* _Work required_
Go through the entries below and give the number of lines that have the string "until", and only that.
───── Records for the task
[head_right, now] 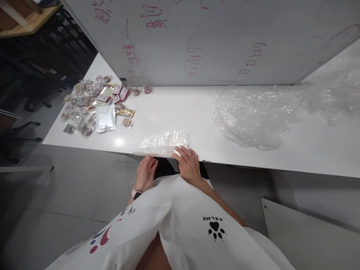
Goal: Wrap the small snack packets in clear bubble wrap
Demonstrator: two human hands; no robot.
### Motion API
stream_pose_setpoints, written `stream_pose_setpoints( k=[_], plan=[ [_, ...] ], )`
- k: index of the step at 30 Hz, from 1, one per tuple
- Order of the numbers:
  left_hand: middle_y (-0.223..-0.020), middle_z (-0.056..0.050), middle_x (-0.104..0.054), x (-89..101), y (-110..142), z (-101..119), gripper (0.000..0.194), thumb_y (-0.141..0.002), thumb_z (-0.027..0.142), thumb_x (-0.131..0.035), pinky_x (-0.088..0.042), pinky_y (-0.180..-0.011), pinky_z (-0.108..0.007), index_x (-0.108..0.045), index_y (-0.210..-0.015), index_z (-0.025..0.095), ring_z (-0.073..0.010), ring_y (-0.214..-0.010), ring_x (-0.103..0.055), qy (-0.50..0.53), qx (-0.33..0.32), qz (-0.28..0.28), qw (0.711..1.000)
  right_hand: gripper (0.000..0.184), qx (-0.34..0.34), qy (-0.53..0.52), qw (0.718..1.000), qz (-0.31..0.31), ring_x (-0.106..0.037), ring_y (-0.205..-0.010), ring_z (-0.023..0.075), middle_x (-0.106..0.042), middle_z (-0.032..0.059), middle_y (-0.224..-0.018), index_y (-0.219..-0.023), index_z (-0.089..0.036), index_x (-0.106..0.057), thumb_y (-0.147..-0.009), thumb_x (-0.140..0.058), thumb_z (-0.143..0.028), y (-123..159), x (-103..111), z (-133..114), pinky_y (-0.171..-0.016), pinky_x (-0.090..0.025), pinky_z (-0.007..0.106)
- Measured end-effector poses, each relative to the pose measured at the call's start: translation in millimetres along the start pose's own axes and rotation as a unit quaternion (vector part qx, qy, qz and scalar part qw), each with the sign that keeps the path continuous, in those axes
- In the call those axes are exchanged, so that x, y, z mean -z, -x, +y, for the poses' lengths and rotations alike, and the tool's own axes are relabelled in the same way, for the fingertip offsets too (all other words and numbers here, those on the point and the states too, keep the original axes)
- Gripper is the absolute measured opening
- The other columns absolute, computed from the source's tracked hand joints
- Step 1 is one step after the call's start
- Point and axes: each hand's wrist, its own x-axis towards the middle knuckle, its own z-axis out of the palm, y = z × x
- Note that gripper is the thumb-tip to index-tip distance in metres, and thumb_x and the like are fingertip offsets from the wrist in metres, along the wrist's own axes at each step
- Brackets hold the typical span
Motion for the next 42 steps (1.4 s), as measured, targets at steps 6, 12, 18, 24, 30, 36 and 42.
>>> stream_pose_setpoints(
  k=[6, 12, 18, 24, 30, 36, 42],
  plan=[
    [-0.087, -0.006, -0.068, -6.0, 1, 4, 0.033, -0.072, 0.038, -0.086, -0.059, -0.086, -0.036, -0.065, -0.084, 0.015, -0.0174, -0.085, -0.068, -0.039, 0.182, -0.093, 0.978, 0.037, 0.014, -0.009, 1.000, 0.007, -0.048, -0.136, 0.0190, -0.063, 0.0038, -0.137, -0.122, -0.024, -0.063, -0.094, -0.043, -0.008, 0, 1, 2, -0.113, -0.032, 0.042],
    [-0.070, -0.004, -0.067, -20.3, 4, -19, 0.038, -0.064, 0.042, -0.088, -0.057, -0.065, -0.030, -0.067, -0.075, 0.012, -0.0165, -0.066, -0.066, -0.177, 0.033, -0.033, 0.983, 0.034, 0.021, -0.021, 0.999, 0.013, -0.051, -0.134, 0.0177, -0.064, 0.0022, -0.136, -0.119, -0.025, -0.063, -0.096, -0.045, -0.008, 0, 3, 2, -0.113, -0.031, 0.041],
    [-0.078, -0.004, -0.072, -20.5, 1, -37, 0.026, -0.077, 0.041, -0.076, -0.053, -0.075, -0.029, -0.070, -0.081, 0.016, -0.0179, -0.076, -0.067, -0.268, -0.270, 0.002, 0.925, 0.034, 0.014, -0.018, 1.000, -0.006, -0.051, -0.134, 0.0174, -0.063, 0.0013, -0.137, -0.119, -0.025, -0.063, -0.097, -0.043, -0.009, -2, 6, -1, -0.113, -0.031, 0.041],
    [-0.108, -0.009, -0.073, -9.3, -1, -42, 0.033, -0.086, 0.046, -0.069, -0.052, -0.093, -0.034, -0.066, -0.108, 0.022, -0.0226, -0.102, -0.069, -0.342, -0.332, -0.085, 0.875, 0.037, 0.019, -0.017, 1.000, -0.016, -0.049, -0.135, 0.0175, -0.061, 0.0023, -0.139, -0.125, -0.025, -0.061, -0.097, -0.043, -0.009, -3, 6, 1, -0.113, -0.031, 0.040],
    [-0.141, -0.013, -0.059, -26.5, -7, -38, 0.058, -0.087, 0.053, -0.066, -0.049, -0.107, -0.040, -0.051, -0.134, 0.023, -0.0255, -0.127, -0.060, -0.235, -0.277, -0.153, 0.919, 0.037, 0.020, -0.012, 1.000, -0.004, -0.049, -0.134, 0.0170, -0.062, 0.0013, -0.138, -0.123, -0.025, -0.061, -0.097, -0.041, -0.008, -3, 4, 0, -0.111, -0.031, 0.040],
    [-0.140, -0.014, -0.061, -41.8, -12, -24, 0.056, -0.090, 0.054, -0.063, -0.047, -0.110, -0.040, -0.057, -0.134, 0.019, -0.0264, -0.129, -0.059, -0.144, -0.178, -0.100, 0.968, 0.046, 0.005, 0.058, 0.998, -0.025, -0.050, -0.126, 0.0202, -0.062, 0.0021, -0.136, -0.139, -0.033, -0.053, -0.098, -0.048, -0.014, -10, 2, -5, -0.108, -0.027, 0.041],
    [-0.155, -0.009, -0.045, -38.8, -2, -22, 0.057, -0.102, 0.055, -0.035, -0.039, -0.118, -0.040, -0.036, -0.152, 0.027, -0.0222, -0.141, -0.046, -0.220, -0.213, -0.138, 0.942, 0.038, 0.014, 0.081, 0.991, -0.103, -0.048, -0.119, 0.0274, -0.059, 0.0073, -0.132, -0.134, -0.034, -0.058, -0.097, -0.056, -0.030, -28, 11, -13, -0.103, -0.026, 0.047]
  ],
)
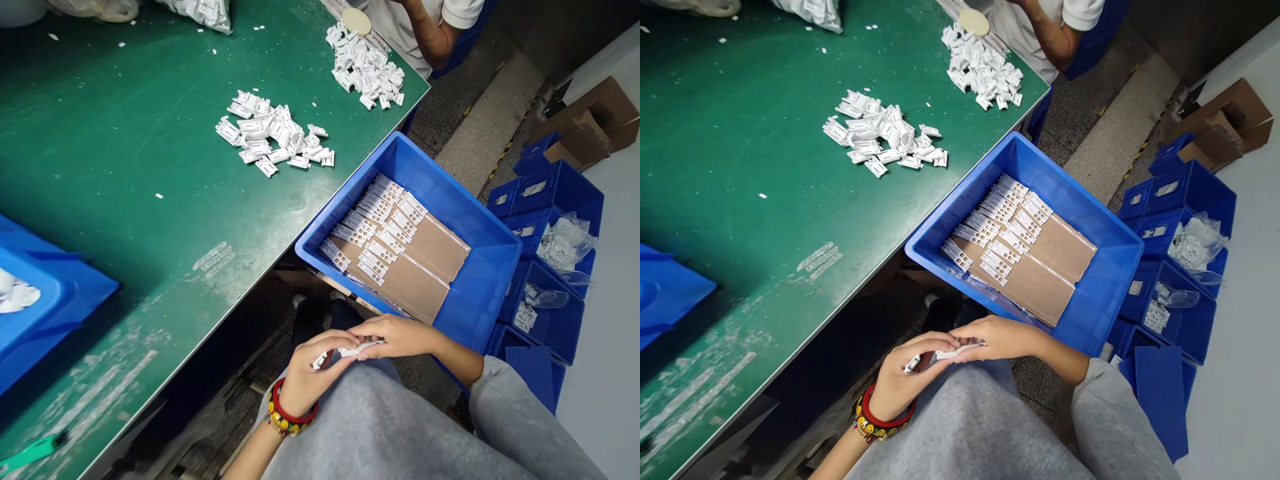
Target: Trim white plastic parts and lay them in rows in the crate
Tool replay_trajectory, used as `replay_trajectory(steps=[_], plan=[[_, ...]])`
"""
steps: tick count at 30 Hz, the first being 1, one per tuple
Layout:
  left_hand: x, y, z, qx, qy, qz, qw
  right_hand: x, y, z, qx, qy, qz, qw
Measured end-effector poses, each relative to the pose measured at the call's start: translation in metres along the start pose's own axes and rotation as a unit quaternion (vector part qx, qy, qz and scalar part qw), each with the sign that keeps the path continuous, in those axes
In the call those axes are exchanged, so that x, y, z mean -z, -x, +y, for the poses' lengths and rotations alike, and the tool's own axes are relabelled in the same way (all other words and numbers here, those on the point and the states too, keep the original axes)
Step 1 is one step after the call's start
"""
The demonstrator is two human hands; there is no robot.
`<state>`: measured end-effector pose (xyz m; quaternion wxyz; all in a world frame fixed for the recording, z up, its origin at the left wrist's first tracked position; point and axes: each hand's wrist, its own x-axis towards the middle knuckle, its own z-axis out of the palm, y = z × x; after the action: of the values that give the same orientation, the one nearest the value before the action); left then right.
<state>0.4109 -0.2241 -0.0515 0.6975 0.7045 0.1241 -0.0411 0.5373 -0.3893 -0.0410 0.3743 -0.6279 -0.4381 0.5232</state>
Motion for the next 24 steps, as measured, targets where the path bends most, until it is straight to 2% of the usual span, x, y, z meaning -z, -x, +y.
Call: replay_trajectory(steps=[2,5,7,8,9,11,14,18,24], plan=[[-0.002,0.003,-0.004,-0.011,-0.025,0.024,0.999,0.007,0.000,0.013,-0.005,0.004,0.008,1.000],[0.003,0.007,-0.014,0.000,-0.060,0.092,0.994,0.025,-0.006,0.057,-0.074,0.048,0.139,0.986],[0.011,0.010,-0.020,0.016,-0.064,0.116,0.991,0.034,-0.013,0.094,-0.166,0.143,0.237,0.946],[0.014,0.012,-0.023,0.022,-0.063,0.121,0.990,0.036,-0.018,0.112,-0.217,0.205,0.265,0.917],[0.017,0.014,-0.026,0.029,-0.062,0.124,0.990,0.037,-0.023,0.129,-0.243,0.229,0.276,0.901],[0.021,0.019,-0.030,0.041,-0.057,0.124,0.990,0.033,-0.036,0.154,-0.266,0.257,0.272,0.888],[0.019,0.025,-0.034,0.049,-0.046,0.115,0.991,0.020,-0.054,0.173,-0.268,0.277,0.245,0.890],[0.014,0.027,-0.034,0.042,-0.057,0.117,0.991,0.009,-0.072,0.179,-0.268,0.309,0.215,0.887],[0.018,0.031,-0.037,0.050,-0.052,0.122,0.990,0.009,-0.082,0.187,-0.260,0.333,0.193,0.886]])
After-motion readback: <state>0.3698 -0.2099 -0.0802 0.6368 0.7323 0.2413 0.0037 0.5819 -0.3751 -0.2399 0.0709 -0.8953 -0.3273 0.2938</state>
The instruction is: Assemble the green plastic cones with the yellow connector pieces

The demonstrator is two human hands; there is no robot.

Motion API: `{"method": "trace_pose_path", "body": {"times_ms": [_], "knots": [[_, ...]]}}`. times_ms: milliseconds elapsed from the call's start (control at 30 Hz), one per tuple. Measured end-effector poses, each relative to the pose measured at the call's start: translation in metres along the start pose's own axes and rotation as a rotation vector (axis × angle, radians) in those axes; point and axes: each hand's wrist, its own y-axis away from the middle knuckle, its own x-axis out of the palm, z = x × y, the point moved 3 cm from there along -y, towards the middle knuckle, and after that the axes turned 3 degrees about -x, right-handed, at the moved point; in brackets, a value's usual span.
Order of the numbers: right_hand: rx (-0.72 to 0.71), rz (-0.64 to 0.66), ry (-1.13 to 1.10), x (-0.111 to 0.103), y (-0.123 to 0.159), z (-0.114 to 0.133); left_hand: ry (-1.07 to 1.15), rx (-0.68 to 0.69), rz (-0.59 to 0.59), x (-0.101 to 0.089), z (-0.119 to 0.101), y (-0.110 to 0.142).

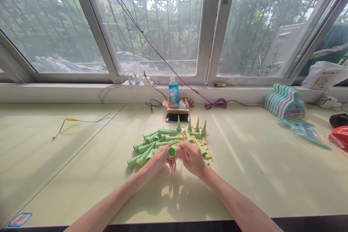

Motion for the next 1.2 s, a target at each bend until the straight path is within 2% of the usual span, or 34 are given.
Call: {"method": "trace_pose_path", "body": {"times_ms": [167, 400, 800, 1200], "knots": [[0.003, -0.028, 0.072, -0.001, 0.000, -0.002, -0.016, 0.064, -0.017, -0.002, 0.000, -0.001], [-0.034, -0.062, 0.078, 0.000, 0.000, -0.005, -0.170, 0.213, -0.072, -0.003, -0.007, 0.000], [0.043, -0.031, 0.096, 0.001, 0.004, -0.011, -0.309, 0.347, -0.244, -0.004, -0.003, 0.002], [0.114, -0.010, 0.041, 0.003, 0.004, -0.013, -0.399, 0.418, -0.333, -0.003, -0.009, 0.005]]}}
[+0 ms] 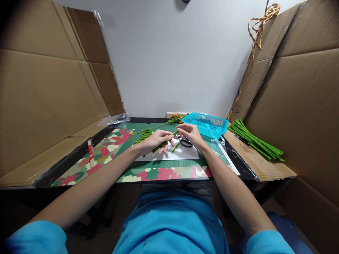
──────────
* _Solution for this task_
2